Your body undergoes dramatic changes during pregnancy. Organs shift, the baby grows, and weight is gained. Today, most doctors suggest that healthy weight gain should amount to between 25 and 35 pounds, depending on your body size and pre-pregnancy weight.
Recommendations for Pregnancy Weight Gain
How much weight you should gain during pregnancy depends on how the scale read before you were expecting. Here’s a breakdown of what doctors suggest:
- Underweight pre-pregnancy weight: 28-40 pounds
- Normal pre-pregnancy weight: 25-35 pounds
- Overweight pre-pregnancy weight: 15-25 pounds
How It All Adds Up
How do all those pounds add up, anyway?
Here’s how those pregnancy pounds are used:
|Fat, protein and other nutrients||7 lbs|
|Increased blood||4 lbs|
|Increased fluid||4 lbs|
|Amniotic fluid||2 lbs|
|Breast growth||2 lbs|
Weight Gain Timeline
Wondering how the timeline should work for adding on those pregnancy pounds?
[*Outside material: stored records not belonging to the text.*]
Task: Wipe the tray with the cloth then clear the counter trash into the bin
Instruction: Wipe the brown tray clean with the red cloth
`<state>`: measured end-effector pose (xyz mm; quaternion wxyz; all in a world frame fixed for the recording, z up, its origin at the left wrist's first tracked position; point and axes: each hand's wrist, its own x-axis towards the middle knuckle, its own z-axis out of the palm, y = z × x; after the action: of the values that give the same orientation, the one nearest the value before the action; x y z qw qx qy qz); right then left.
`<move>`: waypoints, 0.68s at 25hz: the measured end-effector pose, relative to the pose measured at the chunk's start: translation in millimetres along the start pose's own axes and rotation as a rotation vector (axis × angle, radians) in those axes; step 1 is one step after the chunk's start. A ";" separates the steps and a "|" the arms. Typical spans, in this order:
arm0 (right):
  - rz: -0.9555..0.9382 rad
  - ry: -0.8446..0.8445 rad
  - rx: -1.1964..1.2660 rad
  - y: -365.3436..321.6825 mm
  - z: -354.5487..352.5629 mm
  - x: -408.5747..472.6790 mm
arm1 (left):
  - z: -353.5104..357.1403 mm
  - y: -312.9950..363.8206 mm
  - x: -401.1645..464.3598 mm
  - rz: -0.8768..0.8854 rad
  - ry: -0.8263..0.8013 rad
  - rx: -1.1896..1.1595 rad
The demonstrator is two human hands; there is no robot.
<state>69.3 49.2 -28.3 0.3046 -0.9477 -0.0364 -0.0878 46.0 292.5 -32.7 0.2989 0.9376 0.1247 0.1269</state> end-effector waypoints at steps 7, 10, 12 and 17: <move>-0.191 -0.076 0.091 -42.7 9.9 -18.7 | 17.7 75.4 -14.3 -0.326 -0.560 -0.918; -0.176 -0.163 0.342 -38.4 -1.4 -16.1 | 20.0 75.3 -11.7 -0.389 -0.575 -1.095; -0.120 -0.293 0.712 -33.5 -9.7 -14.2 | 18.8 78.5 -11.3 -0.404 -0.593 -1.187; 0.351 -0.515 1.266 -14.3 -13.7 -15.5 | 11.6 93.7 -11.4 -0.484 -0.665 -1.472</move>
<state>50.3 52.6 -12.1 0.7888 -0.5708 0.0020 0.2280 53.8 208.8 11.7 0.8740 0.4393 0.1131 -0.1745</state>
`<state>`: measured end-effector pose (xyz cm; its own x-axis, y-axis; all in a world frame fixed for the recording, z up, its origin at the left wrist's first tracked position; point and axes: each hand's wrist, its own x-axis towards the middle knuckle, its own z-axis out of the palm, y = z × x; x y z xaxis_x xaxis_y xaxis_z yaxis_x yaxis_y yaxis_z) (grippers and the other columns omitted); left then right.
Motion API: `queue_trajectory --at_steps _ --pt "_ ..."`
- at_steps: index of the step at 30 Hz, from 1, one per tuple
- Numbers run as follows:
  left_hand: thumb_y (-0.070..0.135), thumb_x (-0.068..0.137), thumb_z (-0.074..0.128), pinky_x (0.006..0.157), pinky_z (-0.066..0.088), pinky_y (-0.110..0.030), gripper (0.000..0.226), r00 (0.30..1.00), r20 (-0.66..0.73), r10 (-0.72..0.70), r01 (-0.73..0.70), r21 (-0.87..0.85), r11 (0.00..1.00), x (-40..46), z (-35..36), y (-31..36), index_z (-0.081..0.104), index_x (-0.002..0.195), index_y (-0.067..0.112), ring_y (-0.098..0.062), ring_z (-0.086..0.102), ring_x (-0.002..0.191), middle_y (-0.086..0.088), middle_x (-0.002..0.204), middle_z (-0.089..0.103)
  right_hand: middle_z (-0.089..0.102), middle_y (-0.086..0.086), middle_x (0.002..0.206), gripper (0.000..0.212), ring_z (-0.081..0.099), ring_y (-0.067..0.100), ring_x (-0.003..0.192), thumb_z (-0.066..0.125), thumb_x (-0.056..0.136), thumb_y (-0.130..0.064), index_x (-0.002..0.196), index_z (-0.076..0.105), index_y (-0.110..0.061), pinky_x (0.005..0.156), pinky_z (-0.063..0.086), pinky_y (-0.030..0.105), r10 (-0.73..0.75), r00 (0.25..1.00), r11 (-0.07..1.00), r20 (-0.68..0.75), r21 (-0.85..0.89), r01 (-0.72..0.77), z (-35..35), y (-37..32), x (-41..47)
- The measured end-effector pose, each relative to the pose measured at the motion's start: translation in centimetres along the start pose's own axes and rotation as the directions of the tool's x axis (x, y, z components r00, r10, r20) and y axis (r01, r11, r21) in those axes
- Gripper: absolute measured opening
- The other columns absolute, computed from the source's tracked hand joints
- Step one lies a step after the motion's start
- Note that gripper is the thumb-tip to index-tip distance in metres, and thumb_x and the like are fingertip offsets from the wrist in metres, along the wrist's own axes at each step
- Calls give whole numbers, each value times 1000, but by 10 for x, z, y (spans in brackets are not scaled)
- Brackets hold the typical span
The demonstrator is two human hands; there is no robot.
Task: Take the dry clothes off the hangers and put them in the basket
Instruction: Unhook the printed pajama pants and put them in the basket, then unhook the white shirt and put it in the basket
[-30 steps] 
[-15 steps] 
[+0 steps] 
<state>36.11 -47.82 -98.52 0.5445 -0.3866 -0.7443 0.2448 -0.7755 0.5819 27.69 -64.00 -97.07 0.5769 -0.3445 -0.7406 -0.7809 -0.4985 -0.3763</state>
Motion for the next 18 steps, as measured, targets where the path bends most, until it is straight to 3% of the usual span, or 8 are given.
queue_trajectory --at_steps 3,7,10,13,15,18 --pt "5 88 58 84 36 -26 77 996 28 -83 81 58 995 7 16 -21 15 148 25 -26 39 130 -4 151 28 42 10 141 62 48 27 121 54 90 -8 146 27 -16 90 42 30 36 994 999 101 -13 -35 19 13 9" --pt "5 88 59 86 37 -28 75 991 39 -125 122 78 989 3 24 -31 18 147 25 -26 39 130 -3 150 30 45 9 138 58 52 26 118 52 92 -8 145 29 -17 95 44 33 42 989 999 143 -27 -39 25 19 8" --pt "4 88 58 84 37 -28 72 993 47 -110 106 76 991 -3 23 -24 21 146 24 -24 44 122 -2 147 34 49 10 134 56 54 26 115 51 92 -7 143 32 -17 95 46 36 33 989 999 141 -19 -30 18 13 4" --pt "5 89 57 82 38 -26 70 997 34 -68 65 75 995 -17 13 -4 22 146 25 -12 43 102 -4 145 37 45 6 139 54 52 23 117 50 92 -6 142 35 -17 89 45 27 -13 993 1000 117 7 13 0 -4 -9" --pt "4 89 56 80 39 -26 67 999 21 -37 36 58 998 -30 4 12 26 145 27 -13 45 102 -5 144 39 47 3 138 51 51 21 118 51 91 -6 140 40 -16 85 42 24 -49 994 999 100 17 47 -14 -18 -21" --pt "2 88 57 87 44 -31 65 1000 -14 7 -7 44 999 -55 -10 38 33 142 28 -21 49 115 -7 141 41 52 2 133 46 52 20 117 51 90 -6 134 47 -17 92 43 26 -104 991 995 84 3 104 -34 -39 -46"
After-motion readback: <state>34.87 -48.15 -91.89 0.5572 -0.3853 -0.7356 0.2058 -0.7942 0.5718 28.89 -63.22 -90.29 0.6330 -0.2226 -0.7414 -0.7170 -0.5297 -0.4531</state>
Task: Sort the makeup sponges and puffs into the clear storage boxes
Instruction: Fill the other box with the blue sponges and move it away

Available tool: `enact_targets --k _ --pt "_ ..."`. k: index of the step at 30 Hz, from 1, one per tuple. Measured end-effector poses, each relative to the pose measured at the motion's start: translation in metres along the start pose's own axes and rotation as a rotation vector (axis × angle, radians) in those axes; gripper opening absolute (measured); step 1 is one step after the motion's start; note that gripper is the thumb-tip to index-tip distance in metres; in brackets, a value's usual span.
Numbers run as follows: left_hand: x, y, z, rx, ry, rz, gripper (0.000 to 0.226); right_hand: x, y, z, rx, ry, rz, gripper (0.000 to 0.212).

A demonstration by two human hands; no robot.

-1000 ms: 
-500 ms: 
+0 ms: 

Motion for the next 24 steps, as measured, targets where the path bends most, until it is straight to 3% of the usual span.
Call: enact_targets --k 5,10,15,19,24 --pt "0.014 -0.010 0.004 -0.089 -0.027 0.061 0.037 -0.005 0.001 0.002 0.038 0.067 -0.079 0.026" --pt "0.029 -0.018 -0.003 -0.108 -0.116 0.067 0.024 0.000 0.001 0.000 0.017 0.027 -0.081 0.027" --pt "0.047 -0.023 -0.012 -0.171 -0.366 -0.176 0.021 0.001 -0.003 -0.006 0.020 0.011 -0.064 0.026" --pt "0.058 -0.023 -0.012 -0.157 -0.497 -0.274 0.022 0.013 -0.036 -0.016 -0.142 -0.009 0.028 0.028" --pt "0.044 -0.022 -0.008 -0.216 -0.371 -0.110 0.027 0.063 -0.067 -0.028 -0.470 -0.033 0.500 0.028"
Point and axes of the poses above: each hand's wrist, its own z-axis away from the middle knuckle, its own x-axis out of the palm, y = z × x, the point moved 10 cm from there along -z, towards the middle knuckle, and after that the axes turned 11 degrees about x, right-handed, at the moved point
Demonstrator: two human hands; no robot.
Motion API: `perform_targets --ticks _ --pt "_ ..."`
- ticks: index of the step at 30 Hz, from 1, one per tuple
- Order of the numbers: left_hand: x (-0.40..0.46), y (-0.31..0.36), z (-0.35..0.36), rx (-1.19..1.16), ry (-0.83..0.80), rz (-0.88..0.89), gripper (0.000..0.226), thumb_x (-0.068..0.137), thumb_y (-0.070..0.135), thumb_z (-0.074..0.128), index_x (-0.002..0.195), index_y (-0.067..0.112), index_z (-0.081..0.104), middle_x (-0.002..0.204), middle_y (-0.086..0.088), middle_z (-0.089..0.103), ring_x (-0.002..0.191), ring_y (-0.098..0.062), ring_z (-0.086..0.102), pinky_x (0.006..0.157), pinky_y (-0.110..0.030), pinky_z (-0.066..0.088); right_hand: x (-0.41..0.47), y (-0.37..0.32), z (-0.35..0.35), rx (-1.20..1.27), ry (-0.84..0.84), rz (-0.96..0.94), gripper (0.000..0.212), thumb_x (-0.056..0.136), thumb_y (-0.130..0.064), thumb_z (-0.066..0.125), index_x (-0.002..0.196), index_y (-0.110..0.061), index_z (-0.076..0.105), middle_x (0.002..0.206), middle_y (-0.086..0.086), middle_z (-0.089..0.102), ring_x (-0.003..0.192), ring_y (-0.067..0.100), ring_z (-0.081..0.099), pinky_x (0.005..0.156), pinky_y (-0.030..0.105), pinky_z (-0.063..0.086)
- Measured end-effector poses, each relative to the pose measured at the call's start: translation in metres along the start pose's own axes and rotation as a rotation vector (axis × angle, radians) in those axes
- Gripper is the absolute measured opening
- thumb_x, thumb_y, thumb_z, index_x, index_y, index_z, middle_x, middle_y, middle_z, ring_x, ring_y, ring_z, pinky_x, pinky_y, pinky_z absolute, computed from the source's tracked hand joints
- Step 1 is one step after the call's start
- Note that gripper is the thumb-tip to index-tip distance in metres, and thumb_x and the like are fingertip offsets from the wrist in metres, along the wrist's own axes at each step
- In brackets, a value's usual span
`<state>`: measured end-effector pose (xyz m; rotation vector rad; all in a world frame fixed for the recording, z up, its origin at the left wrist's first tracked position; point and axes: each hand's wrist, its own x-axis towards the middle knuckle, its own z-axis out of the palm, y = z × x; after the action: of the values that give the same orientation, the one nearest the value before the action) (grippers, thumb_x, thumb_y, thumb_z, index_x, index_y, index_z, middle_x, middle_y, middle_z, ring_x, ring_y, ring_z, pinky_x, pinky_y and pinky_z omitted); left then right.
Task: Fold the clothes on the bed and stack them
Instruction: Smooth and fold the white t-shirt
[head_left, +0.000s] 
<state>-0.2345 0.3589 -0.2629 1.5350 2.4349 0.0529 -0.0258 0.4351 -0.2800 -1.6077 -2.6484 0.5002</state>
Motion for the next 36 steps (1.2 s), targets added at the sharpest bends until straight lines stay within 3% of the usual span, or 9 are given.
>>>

The American Pregnancy Association (APA) suggests the following parameters for pregnancy weight gain.
If you’re a healthy weight before pregnancy:
- Three to five pounds during the first trimester
- Approximately one to two pounds per week in the second trimester
- Approximately one to two pounds per week in the third trimester
If you were underweight before pregnancy:
- Five to six pounds, or more, in your first trimester (this will depend on what your healthcare provider suggests)
- One to two pounds per week in the second and third trimesters
If you were overweight before pregnancy:
- Approximately one to two pounds in the first trimester
- Approximately one pound per week during the last six months
What to Do When Problems Arise
Are you having troubles gaining weight? Your doctor can help you establish the eating habits you need to put on pounds, if gaining weight is a challenge for you.
A good place to start is to shoot for an extra 300 calories each day. Here are some suggested snacks to help you do just that:
- Three tablespoons of olive oil added to breads or vegetables
- One scoop of ice cream
- A peanut butter sandwich
- A large bowl of cereal with low-fat milk
- Three handfuls of nuts
- One bar of dark chocolate
- A serving of fruit cobbler
- Substitute three cups of juice for three cups of water
- Three slices of cheese
- One slice of quiche
- A cup of chili and beans
- Eight ounces of chocolate milk
- One avocado
Another good tip: Try to eat every three hours or so to keep your energy level up.
If the opposite is an issue for you, and you’re starting your pregnancy as a plus-sized woman, you’ll also need to chat with your doctor about how best to traverse pregnancy weight gain.
The Institute of Medicine (IOM) recommends that overweight women gain between 15 to 25 pounds total during pregnancy (again, your provider will tell you what’s right for you). The IOM has found that plus-size women who stay within these weight-gain guidelines have the best chance for delivering a healthy birth-weight baby and also reduce their risks for delivering by C-section.
The key for you will be to gradually add pounds. The American Dietetic Association (ADD) calls for plus-size women to gain up to three pounds during the first trimester and then put on between one-half to three-quarters pound per week starting from the twelfth week of pregnancy.
Keeping It in Perspective
Speak with your doctor about what your personal pregnancy weight goal should be; and remember, everyone is different. What your sister’s doctor suggested she gain may not be the right amount for you.